Are you SURE that’s vegan?

Frank Burns
Frank Burns
10 years ago

The police are stalking me!

Gooma
Gooma
10 years ago

Whatever you do. When the officer bends over to read your numberplate:

DON’T CORN THE COP.

Gooma
Gooma
10 years ago

I’m Cornstable Dornstable.

And I deplore this massage.

Marum
Marum
10 years ago

Guys.! Don’t pop your corn, unless you are wearing a condom.

Marum
Marum
10 years ago

We used to have a Federal Senator her in Oz, called Condon Byrne.
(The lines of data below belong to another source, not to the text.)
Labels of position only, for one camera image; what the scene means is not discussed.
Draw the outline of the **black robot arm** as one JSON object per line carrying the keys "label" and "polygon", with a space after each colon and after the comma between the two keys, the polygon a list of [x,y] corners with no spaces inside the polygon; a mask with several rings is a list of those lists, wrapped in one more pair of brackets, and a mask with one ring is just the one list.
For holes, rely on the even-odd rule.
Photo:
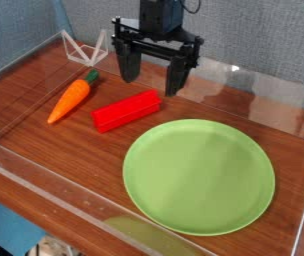
{"label": "black robot arm", "polygon": [[130,83],[138,77],[142,54],[166,60],[166,96],[174,96],[182,89],[204,43],[200,36],[182,28],[184,12],[197,12],[185,7],[185,0],[139,0],[137,19],[111,19],[111,44],[122,80]]}

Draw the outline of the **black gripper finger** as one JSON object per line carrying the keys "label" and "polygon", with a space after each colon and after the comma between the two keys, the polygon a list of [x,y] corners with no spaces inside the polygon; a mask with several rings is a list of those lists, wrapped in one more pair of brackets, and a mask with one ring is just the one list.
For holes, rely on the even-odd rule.
{"label": "black gripper finger", "polygon": [[130,83],[139,75],[141,53],[130,43],[118,41],[115,43],[115,55],[121,78],[126,83]]}
{"label": "black gripper finger", "polygon": [[188,74],[189,69],[186,66],[186,59],[174,56],[166,68],[165,95],[167,97],[174,96],[177,91],[184,87]]}

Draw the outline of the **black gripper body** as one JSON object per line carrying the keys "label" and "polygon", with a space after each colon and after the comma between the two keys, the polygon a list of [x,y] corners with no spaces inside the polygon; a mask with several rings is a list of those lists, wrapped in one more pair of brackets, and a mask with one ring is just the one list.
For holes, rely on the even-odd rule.
{"label": "black gripper body", "polygon": [[115,53],[126,57],[134,52],[143,53],[155,58],[170,60],[173,56],[181,55],[189,67],[197,66],[200,46],[204,39],[193,35],[181,26],[165,34],[145,32],[139,29],[137,19],[111,19],[114,34],[111,44]]}

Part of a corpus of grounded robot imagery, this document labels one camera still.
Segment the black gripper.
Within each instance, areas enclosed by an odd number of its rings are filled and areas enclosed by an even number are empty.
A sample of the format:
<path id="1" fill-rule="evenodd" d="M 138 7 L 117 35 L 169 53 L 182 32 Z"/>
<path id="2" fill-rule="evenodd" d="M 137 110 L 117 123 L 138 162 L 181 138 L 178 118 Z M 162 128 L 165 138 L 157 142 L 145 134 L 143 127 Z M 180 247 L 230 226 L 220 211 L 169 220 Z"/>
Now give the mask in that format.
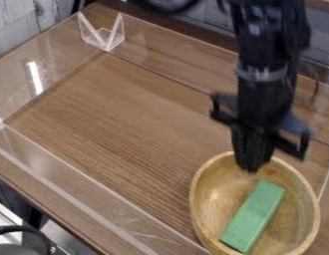
<path id="1" fill-rule="evenodd" d="M 210 95 L 210 117 L 230 127 L 237 164 L 253 173 L 277 149 L 304 159 L 313 133 L 292 111 L 296 79 L 291 68 L 270 71 L 238 66 L 236 73 L 238 94 Z"/>

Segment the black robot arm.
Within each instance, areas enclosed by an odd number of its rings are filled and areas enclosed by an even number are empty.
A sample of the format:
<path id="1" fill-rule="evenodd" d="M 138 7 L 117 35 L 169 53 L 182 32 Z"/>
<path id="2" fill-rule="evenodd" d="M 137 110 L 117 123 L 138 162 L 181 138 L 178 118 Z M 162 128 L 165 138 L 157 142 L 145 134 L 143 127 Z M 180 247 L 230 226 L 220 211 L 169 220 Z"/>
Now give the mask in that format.
<path id="1" fill-rule="evenodd" d="M 217 0 L 232 17 L 238 93 L 214 93 L 210 117 L 232 130 L 238 166 L 254 173 L 281 149 L 303 159 L 313 136 L 293 112 L 299 63 L 311 46 L 305 0 Z"/>

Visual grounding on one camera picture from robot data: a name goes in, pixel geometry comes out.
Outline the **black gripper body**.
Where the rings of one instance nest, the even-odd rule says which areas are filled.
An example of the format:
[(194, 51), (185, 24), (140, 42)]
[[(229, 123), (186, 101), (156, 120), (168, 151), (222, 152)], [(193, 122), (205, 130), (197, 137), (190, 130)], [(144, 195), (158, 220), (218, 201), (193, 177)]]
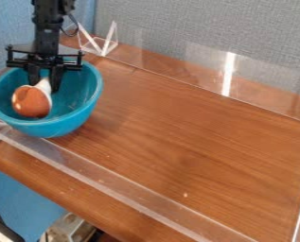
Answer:
[(63, 17), (67, 16), (73, 24), (76, 20), (71, 11), (76, 0), (31, 0), (33, 6), (32, 22), (35, 24), (35, 39), (27, 44), (8, 44), (5, 47), (8, 58), (7, 66), (28, 69), (31, 66), (47, 69), (53, 66), (67, 70), (80, 70), (82, 52), (59, 51), (59, 33), (64, 32)]

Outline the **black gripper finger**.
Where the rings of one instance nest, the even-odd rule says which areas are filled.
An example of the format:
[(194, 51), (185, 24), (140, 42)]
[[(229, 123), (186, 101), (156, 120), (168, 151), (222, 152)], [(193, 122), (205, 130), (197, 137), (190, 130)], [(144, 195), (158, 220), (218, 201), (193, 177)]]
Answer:
[(35, 64), (27, 65), (28, 81), (32, 86), (39, 82), (39, 66)]
[(51, 83), (51, 90), (53, 93), (57, 91), (57, 88), (59, 88), (63, 71), (64, 71), (64, 68), (60, 64), (53, 66), (49, 71), (49, 83)]

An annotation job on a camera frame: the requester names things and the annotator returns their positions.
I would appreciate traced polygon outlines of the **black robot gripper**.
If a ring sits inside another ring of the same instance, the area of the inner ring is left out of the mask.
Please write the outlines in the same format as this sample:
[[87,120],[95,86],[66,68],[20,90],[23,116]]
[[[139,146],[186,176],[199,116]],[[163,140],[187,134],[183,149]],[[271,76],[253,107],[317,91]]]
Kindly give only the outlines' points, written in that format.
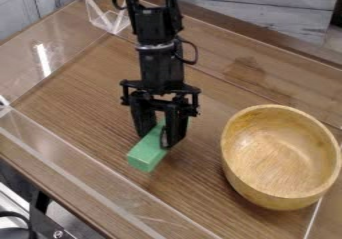
[[172,148],[186,137],[188,116],[198,115],[198,95],[200,90],[184,83],[184,65],[194,65],[198,57],[192,60],[183,58],[183,45],[196,46],[180,37],[175,37],[166,44],[136,46],[140,64],[140,80],[123,80],[122,103],[131,106],[131,115],[136,133],[143,138],[156,126],[156,114],[150,102],[132,98],[128,89],[148,94],[147,100],[154,95],[174,94],[174,102],[179,103],[186,113],[176,104],[168,104],[164,110],[166,123],[160,132],[160,147]]

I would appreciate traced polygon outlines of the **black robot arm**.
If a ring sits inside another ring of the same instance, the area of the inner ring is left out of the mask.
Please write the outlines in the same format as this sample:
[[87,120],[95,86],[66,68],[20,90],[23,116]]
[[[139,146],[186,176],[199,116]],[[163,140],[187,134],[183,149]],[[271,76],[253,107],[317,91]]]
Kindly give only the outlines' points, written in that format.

To me, it abounded like a salutary method, of disposing of used contraceptive devices.

Trixie
Trixie
10 years ago

For GOD’S sake Elley-May.

I said schuck ….SCHUCK – the corn.

Marum
Marum
10 years ago

Our food is — well— corked

Marum
Marum
10 years ago

The Courier Mail (daily rag) in Brissie., printed an article describing an officer as a Defective in the Police Forces.

He asked for a retraction, which they duly apologised, and did so.

This time he became a Detective in the Police Farces.

He did not pursue the matter further, after all, he had already lost two….Why try for three? I’ll bet it amused his workmates.

Lora
Lora
10 years ago

Judge: I sentence you to ten years of removing all the corn husks in the prison cafeteria!
Criminal: Aw, shucks! 🙁

Chuck
Chuck
10 years ago

Vegans only, I ‘ear.

Seventy2rd o clock
Seventy2rd o clock
10 years ago

– Copcorn to go, please.

Droll not Troll
Droll not Troll
10 years ago

That’s from years of foot patrol.

sirpaulfan
sirpaulfan
10 years ago

You have the right to remain silent. You have the right to make fun of the corncob on my head.

iLock
iLock
10 years ago

Beavis Vs. Eric Cartman

niiatsrce
niiatsrce
9 years ago

I think that’s a typo, seeing as it is only one letter off.